Baker Kelly, Beagan Brenda
Department of Anthropology, Western University.
Med Anthropol Q. 2014 Dec;28(4):578-98. doi: 10.1111/maq.12129. Epub 2014 Sep 8.
Despite increased attention to "culturally competent" practice with diverse populations, lesbian, gay, bisexual, transgender, and queer (LGBTQ) people remain relatively invisible within medicine and other health professions. Health care providers (HCPs) frequently dismiss sexual and gender identity as irrelevant to care. This study uses interviews with 24 physicians and 38 LGBTQ-identified women to explore how routine practices in health care can perpetuate or challenge the marginalization of LGBTQ women. While physicians avoid making assumptions to reduce judgment, a "neutral" stance reinforces the hetero- and gender normative status quo. Cultural competence with LGBTQ patients requires learning with, rather than learning about, LGBTQ people's particular health care concerns as well as paying explicit attention to pervasive power relations and normative contexts.
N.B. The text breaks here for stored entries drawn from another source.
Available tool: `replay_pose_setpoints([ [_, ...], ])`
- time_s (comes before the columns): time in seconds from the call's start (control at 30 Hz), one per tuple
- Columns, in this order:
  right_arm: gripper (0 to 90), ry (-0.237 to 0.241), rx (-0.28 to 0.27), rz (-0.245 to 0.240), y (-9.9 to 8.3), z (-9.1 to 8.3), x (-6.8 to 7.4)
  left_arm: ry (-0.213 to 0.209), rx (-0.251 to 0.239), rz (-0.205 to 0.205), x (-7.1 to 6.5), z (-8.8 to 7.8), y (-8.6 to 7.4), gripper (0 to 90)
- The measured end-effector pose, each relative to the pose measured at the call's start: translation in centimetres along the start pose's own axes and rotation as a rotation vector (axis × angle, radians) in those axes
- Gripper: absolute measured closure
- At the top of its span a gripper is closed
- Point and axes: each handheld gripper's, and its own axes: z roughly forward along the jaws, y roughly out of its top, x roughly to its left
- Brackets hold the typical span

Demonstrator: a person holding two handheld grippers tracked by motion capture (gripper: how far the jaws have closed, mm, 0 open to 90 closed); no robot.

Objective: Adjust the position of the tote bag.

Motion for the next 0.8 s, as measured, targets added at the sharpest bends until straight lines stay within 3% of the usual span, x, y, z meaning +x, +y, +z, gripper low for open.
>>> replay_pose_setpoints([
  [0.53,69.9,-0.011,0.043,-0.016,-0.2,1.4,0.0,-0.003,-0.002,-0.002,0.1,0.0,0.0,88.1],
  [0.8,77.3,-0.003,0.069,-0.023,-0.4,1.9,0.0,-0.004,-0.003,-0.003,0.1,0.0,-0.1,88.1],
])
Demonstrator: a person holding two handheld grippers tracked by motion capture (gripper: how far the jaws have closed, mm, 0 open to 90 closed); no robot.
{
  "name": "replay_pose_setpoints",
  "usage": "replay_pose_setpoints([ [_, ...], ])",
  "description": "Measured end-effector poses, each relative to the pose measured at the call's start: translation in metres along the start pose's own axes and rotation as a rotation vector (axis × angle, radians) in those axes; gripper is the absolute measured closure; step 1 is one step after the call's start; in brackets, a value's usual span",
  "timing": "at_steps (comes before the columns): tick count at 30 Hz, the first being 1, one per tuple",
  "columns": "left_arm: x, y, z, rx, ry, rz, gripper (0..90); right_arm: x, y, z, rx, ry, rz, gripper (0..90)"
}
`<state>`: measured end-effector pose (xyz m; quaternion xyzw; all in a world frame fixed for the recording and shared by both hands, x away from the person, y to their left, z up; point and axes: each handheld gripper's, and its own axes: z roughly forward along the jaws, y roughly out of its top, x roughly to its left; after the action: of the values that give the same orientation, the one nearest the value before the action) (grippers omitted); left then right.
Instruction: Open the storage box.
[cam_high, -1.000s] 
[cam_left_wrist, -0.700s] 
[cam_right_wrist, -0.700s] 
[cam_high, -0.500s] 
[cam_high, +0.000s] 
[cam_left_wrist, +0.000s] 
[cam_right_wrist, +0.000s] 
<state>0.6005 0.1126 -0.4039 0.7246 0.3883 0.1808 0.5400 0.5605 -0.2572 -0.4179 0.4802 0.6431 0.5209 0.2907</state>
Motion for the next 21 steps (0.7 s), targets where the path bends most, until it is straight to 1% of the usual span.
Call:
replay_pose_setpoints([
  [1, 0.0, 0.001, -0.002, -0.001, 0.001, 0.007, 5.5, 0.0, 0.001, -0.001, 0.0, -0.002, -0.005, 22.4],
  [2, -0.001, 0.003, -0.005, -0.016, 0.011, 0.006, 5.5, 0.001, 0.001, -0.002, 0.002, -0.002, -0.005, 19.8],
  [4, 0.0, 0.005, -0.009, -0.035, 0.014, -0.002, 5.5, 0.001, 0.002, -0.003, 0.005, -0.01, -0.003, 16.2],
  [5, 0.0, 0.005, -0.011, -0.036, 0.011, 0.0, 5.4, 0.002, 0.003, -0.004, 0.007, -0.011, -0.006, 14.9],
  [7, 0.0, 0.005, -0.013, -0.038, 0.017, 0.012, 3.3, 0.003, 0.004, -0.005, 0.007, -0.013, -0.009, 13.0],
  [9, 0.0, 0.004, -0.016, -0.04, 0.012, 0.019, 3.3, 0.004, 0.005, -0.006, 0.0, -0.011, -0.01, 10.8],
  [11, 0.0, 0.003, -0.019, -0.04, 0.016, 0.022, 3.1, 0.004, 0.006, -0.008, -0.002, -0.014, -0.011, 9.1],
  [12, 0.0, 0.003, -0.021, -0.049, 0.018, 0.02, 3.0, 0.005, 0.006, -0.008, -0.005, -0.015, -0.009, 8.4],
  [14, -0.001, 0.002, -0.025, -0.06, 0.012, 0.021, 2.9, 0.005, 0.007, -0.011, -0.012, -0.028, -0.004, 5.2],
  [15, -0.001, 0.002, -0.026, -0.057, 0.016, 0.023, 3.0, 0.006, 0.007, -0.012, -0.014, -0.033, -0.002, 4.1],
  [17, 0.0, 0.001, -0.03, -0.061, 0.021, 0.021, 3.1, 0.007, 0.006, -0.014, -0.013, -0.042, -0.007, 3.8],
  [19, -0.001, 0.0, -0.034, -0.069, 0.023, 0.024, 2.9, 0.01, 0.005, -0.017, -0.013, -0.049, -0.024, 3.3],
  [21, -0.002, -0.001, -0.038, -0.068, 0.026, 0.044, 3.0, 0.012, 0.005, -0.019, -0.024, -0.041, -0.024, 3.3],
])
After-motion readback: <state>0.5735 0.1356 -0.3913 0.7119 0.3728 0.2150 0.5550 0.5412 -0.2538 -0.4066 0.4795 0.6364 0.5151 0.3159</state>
尽管针对不同人群的“文化胜任力”实践受到了更多关注,但女同性恋、男同性恋、双性恋、跨性别者和酷儿(LGBTQ)群体在医学及其他健康专业领域中仍然相对不为人所见。医疗服务提供者(HCPs)常常认为性取向和性别认同与医疗无关而不予理会。本研究通过对24名医生和38名自我认同为LGBTQ的女性进行访谈,来探讨医疗保健中的常规做法如何延续或挑战LGBTQ女性的边缘化状况。虽然医生避免做出假设以减少偏见,但“中立”立场强化了异性恋和性别规范的现状。对LGBTQ患者具备文化胜任力需要与LGBTQ人群一起了解他们特殊的医疗保健问题,而不是仅仅了解相关信息,同时还要明确关注普遍存在的权力关系和规范背景。